Space is limited. If you are interested in attending the Climate Club dinner, please email Valerie Sanderson for more information.
Speakers
Tim Duane is an attorney with more than three decades of professional experience in the fields of energy, climate, land use, natural resources, water, and environmental policy, planning, and law. He began working in the renewable energy industry in 1979 and published his first reports discussing climate change in 1990. He is a leading expert on “greening the grid” and the regulatory permitting challenges of renewable energy development. He is admitted to practice with the state bar of California, all four federal courts in California, and the 9th and 10th Circuits of the United States Courts of Appeal.
Tim Duane is also professor of environmental studies at the University of California, Santa Cruz and visiting professor of law at the University of San Diego School of Law, where he teaches energy and environmental law and policy. He was previously associate professor of environmental planning and policy at the University of California, Berkeley from 1991-2009. Prof. Duane has also been visiting professor of law at the Seattle University and Vermont Law Schools. He holds a J.D. from Boalt Hall School of Law at the University of California, Berkeley as well as a Ph.D. in energy and environmental planning from the department of civil engineering at Stanford University.
Byron Washom has served as Director of Strategic Energy Initiatives at the University of California San Diego since 2008. Previously he served as the CEO of a technical due diligence firm in CleanTech while concurrently serving as Sr. International Advisor to The World Bank and being a four-time Rockefeller Foundation Grantee in renewable energy development. In 1984, Mr. Washom received an R&D100 for one of the 100 most outstanding innovations in the world based upon his entrepreneurial leadership that set eight technical world records for the conversion efficiency of sunlight- to-grid connection that remained unsurpassed for 24 years. Fast Company magazine named him to their June 2010 cover story “100 Most Innovative Persons in Business”. In 2013, he was retained to help design the microgrid for the Hawaiian Island of Lana`i which is 98% owned by Larry Ellison.

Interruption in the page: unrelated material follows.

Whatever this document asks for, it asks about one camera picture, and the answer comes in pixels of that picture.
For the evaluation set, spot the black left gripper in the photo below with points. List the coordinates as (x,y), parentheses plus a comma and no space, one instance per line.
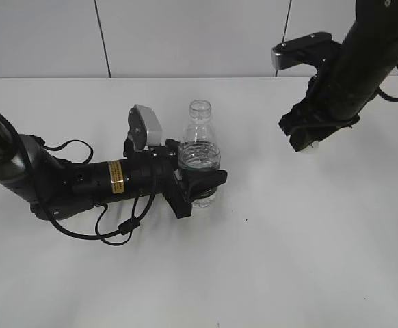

Mr. Washom’s responsibilities at UCSD are to bring quantum innovations in zero and low carbon technologies to its 47 MW microgrid that self-generates 85% of its annual electrical load at a GHG emissions rate approximately 25% below that of the CA energy mix and a cost approximately half that of being direct access electricity customer. UCSD has recently deployed 3 MW of PV, 2.5 MW/5 MWH of energy storage, 2.8 MW of a directed biogas fuel cell with the world’s first fuel cell-absorption chiller, 2.5 million gallons of thermal energy storage, and 50 Level II and 5 DC Fast EV charging stations. UCSD’s microgrid is the world’s largest, most diversified portfolio of distributed energy resources.
Moderator
John Lormon is the Energy and Environment practice group leader at Procopio. His practice focuses on energy and environmental, climate change, water and waste law. He has experience working with local and state government and regulatory agencies on environmental and energy permitting, entitlement, compliance matters and enforcement matters involving cogeneration, gas, turbine and renewable energy projects, water and wastewater treatment plants, desalination infrastructure and land remediation and development projects.
John has managed numerous energy and environmental matters for public and private clients. He has helped solar, wind and storage siting and closure projects. He has assisted on compliance and transactional issues for power plants and chilled water systems. His expertise encompasses water delivery, water treatment and purification as well as wastewater and reuse matters. He has represented clients on all aspects of industrial and municipal storm water, water quality certifications for private and public development projects including large residential, mixed use and commercial projects, flood control, cable installation, water delivery and habitat mitigation. John has represented two internationally known entertainment entities on endangered species CITES exchanges, including the Panda Protocol and marine mammals. He has been an expert witness and counsel in multi-party RCRA Superfund Clean Air Act and Water Quality cases.